(Dataset items)
************

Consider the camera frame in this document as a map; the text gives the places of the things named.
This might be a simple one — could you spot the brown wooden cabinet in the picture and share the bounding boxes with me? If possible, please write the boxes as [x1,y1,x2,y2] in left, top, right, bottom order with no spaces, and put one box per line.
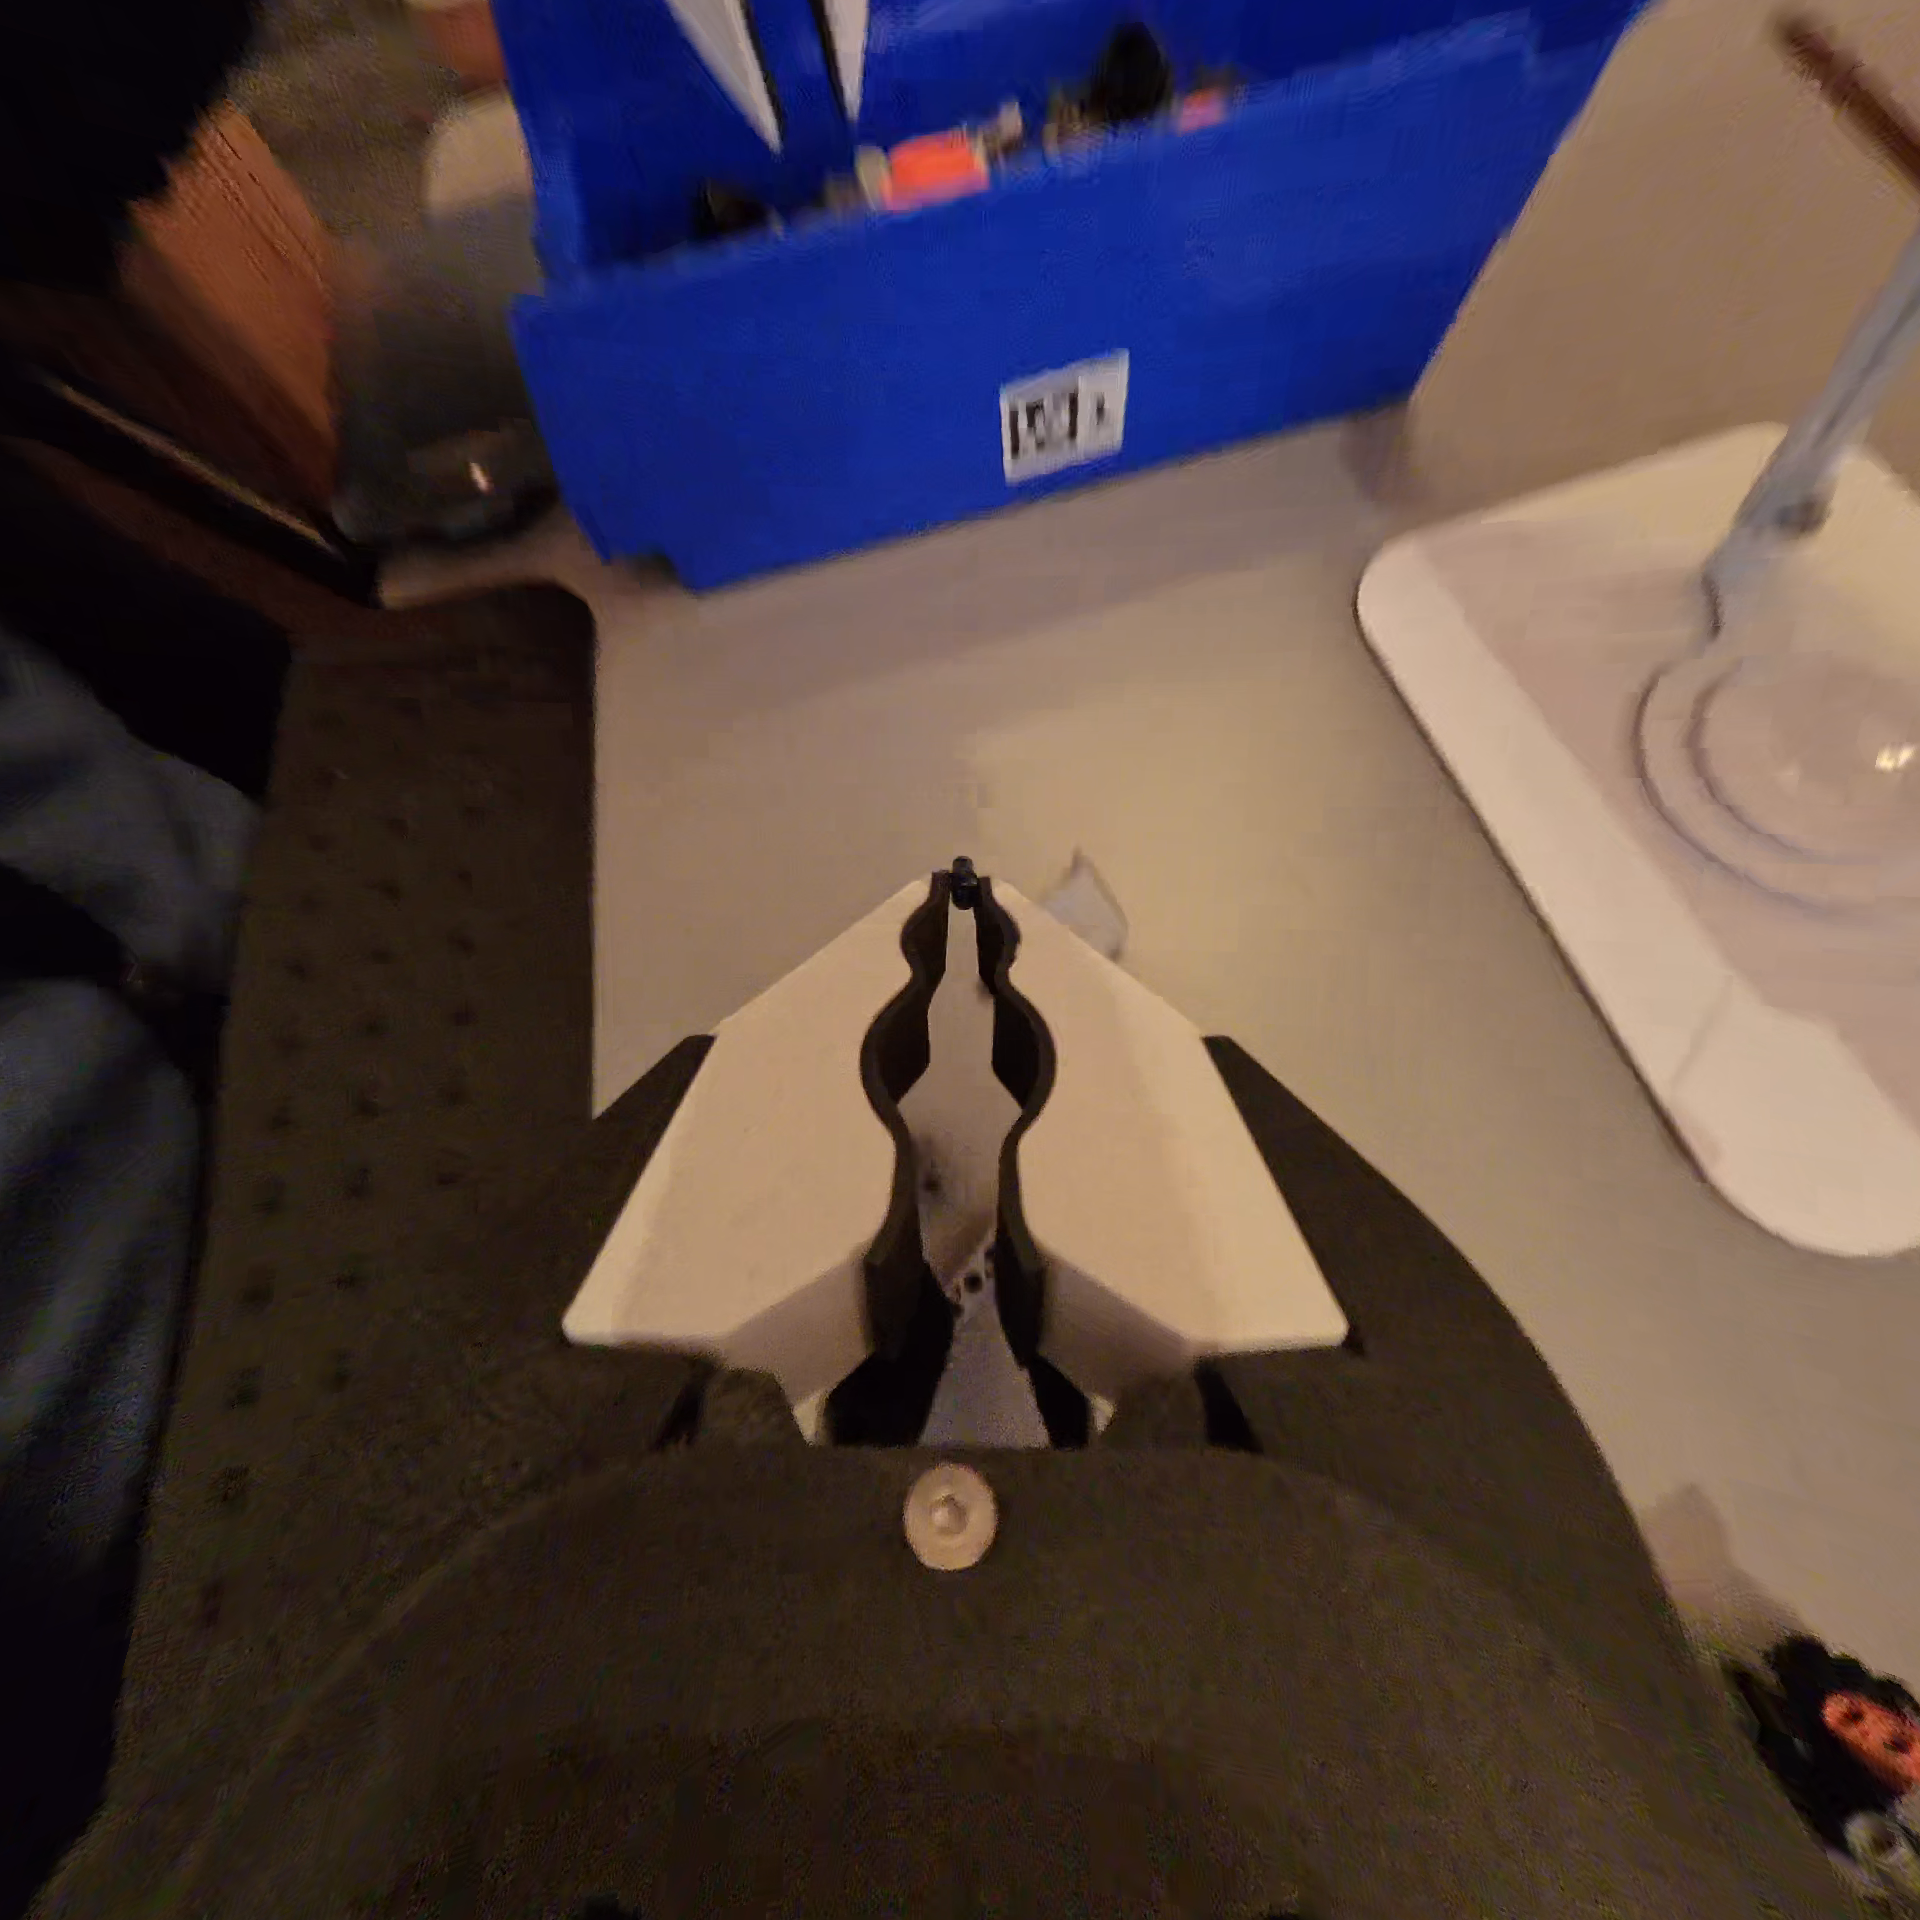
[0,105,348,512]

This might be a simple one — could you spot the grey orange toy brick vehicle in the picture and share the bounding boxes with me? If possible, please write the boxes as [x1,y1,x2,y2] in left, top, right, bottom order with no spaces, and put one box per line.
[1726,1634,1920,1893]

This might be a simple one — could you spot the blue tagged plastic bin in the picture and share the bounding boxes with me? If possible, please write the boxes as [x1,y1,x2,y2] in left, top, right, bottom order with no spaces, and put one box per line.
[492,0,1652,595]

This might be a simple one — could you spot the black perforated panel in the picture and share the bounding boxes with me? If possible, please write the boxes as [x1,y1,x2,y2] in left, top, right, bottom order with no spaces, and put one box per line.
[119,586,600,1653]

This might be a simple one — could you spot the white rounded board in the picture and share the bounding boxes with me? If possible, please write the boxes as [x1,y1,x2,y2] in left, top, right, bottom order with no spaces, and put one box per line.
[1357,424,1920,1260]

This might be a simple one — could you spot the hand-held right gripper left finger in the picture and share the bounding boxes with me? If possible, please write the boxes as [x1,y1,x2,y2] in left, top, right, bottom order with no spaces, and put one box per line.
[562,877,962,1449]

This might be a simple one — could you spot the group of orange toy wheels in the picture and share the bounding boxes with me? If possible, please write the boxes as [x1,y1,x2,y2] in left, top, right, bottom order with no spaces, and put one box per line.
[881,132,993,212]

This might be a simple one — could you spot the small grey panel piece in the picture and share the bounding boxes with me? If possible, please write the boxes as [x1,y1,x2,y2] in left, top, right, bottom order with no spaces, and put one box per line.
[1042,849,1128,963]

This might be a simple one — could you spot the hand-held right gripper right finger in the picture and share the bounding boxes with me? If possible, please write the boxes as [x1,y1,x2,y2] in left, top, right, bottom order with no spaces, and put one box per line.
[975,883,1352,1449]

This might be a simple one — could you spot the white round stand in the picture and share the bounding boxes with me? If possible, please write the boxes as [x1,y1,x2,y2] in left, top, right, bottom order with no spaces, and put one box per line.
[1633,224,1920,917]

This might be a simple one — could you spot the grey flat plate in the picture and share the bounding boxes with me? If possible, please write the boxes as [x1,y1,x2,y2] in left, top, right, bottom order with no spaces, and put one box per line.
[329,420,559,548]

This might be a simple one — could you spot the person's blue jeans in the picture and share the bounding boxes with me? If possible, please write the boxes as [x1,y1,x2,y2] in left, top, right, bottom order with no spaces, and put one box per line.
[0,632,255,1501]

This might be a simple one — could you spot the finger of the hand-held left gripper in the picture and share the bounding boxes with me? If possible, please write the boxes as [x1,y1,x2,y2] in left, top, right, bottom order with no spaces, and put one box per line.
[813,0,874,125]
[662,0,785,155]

************

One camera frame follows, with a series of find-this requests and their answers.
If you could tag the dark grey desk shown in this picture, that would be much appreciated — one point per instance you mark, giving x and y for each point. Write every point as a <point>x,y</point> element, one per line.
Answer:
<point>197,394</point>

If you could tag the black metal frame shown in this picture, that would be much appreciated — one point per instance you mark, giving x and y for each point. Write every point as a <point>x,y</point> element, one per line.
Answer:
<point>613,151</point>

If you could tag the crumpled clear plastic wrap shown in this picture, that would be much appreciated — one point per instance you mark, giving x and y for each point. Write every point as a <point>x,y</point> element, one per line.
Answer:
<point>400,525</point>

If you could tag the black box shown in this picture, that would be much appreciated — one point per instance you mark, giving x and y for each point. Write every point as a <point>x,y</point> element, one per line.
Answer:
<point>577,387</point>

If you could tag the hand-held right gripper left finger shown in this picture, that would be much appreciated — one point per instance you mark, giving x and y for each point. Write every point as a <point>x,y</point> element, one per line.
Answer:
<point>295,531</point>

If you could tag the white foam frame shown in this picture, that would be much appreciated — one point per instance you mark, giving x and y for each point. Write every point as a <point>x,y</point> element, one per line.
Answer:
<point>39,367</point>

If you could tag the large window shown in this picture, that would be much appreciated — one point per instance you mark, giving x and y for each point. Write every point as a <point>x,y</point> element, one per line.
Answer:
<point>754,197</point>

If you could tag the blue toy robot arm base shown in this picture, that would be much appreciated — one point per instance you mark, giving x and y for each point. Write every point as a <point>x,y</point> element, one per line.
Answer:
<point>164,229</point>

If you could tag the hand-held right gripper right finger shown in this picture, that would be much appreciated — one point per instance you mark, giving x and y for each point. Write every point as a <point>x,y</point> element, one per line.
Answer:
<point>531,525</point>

************

Looking at the data above, return every line from the one with "If you could tag the black metal" down to the one with "<point>39,367</point>", exactly and inclusively.

If you could tag the black metal frame shown in this picture, that would be much appreciated — one point per instance you mark, giving x and y for each point. Write every point as a <point>x,y</point> element, one per line.
Answer:
<point>613,151</point>

If you could tag the crumpled clear plastic wrap shown in this picture, that would be much appreciated — one point per instance you mark, giving x and y for each point. Write every point as a <point>x,y</point> element, one per line.
Answer:
<point>400,525</point>

If you could tag the black box shown in this picture, that would be much appreciated — one point per instance you mark, giving x and y for each point. Write every point as a <point>x,y</point> element, one per line.
Answer:
<point>577,387</point>

If you could tag the hand-held right gripper left finger shown in this picture, that would be much appreciated — one point per instance you mark, giving x and y for each point. Write every point as a <point>x,y</point> element, one per line.
Answer:
<point>295,531</point>

If you could tag the white foam frame shown in this picture, that would be much appreciated — one point per instance you mark, giving x and y for each point. Write every point as a <point>x,y</point> element, one per line.
Answer:
<point>39,367</point>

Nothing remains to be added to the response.